Drug Safety Manager Job – Surrey, UK

A Drug Safety Manager is required to join an established pharmaceutical company based in Surrey, UK.

In this position you will work on the review, analysis, preparation and completion of reports of adverse drug experience to determine the safety profile of the company products. As Drug Safety Manager, you will need to manage resources in the safety team depending on local organisation and safety group size.

Key Responsibilities:

Further key responsibilities of this Drug Safety Manager position will include:

  • Organising and managing local PV activities, such as adverse event monitoring, safety reporting, risk management, local safety monitoring activities as required by local agency, local contractual agreements, process documentation and training, inspection preparedness, and any other required country-specific safety activity.
  • Managing, where applicable, safety resources in the local team.
  • Ensuring regulatory compliance with timelines for individual expedited case report submissions and timely delivery of information for aggregate reports and other regulatory documents as requested.
  • Ensuring complete and timely submission of ICSR to the Core workflow.
  • Reviewing processed cases to verify accuracy, consistency, and compliance with process requirements, and review case data for special scenarios.
  • Determining if appropriate case follow-up has been considered.
  • Consistently apply regulatory requirements and company policies.
  • Analysing and monitoring activities, defining and implementing corrective actions, where applicable.
  • Developing and maintaining expertise with advanced knowledge of all assigned products, of applicable corporate and global regulations, guidelines, Standard Operating Procedures and writing practises, of data entry conventions, and of search functions in the safety database.
  • Providing oversight and team monitoring on case handling aspects, data extraction, and analyses.
  • Leveraging and applying required judgment, issue resolution and negotiation skill-sets necessary to play a leadership role as a subject matter expert and/or project lead across all SRM DSU.
  • Acting as subject matter expert for SRM DSU within SRM.
  • Acting as subject matter expert for suppliers and stakeholders, locally, concerning safety-related issues; and, liaise with key partners regarding safety data collection and handling.

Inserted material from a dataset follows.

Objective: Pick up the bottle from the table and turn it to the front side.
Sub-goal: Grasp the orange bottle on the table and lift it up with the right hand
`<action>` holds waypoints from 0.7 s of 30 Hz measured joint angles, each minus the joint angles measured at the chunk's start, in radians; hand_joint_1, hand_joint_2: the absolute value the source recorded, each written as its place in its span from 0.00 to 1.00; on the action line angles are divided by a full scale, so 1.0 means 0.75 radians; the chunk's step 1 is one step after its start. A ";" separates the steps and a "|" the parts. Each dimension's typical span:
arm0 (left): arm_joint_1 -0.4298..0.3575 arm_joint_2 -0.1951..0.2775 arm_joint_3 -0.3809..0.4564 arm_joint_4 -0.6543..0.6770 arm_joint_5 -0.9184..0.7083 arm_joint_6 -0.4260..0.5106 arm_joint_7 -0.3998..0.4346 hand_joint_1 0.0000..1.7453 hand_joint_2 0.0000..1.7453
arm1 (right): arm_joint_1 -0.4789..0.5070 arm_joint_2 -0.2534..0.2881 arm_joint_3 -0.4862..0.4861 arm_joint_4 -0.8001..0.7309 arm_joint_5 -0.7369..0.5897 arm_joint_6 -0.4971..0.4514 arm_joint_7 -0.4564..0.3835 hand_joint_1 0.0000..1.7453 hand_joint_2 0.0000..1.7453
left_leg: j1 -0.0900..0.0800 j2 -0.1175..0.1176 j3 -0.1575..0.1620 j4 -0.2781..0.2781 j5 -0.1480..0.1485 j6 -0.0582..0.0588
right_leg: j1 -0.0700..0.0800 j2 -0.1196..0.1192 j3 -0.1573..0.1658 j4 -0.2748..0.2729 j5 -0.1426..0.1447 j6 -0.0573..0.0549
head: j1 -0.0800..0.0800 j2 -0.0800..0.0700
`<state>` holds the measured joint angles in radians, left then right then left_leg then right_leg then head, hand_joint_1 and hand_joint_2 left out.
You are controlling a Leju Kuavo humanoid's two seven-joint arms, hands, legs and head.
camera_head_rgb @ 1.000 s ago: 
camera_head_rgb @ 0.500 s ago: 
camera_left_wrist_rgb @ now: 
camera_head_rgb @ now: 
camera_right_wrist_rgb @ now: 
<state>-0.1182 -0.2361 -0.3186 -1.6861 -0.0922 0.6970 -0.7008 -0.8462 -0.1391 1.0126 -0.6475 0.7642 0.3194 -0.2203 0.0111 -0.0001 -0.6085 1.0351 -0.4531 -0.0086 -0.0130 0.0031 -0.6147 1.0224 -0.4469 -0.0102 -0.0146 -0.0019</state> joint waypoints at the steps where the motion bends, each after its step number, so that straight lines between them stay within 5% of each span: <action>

Qualifications and Experience:

The ideal candidate for this Drug Safety Manager position will have the following qualifications and experience:

  • Ability to independently solve routine problems related to case processing and surface issues constructively.
  • Ability to make decisions independently in both routine case processing and unique and/or complex situations, and to resolve issues appropriately to achieve a desired result or impact.
  • Experience in Pharmacovigilance required.
  • Solid working knowledge of pharmaceutical concepts.
  • Understanding and ability to use computer technology, management of relational database systems (specifically ARGUS), including extraction of data.
  • Strong skills in productivity, organisational and time management in order to meet strict regulatory compliance goals.
  • Excellent understanding of medical terminology.
  • Knowledge of global regulations and guidelines for drug development and post marketing activities.
  • Ability to work independently to accomplish team goals with minimal supervision.
  • Demonstrated ability to foster teamwork.
  • Experience of managing technical staff.

Apply Now

For more information or to apply for this Drug Safety Manager position, please contact Hendre on Tel: +44 (0)1438 870 023 or email me at hmoolman@ckclinical.co.uk quoting 20623 to indicate your interest.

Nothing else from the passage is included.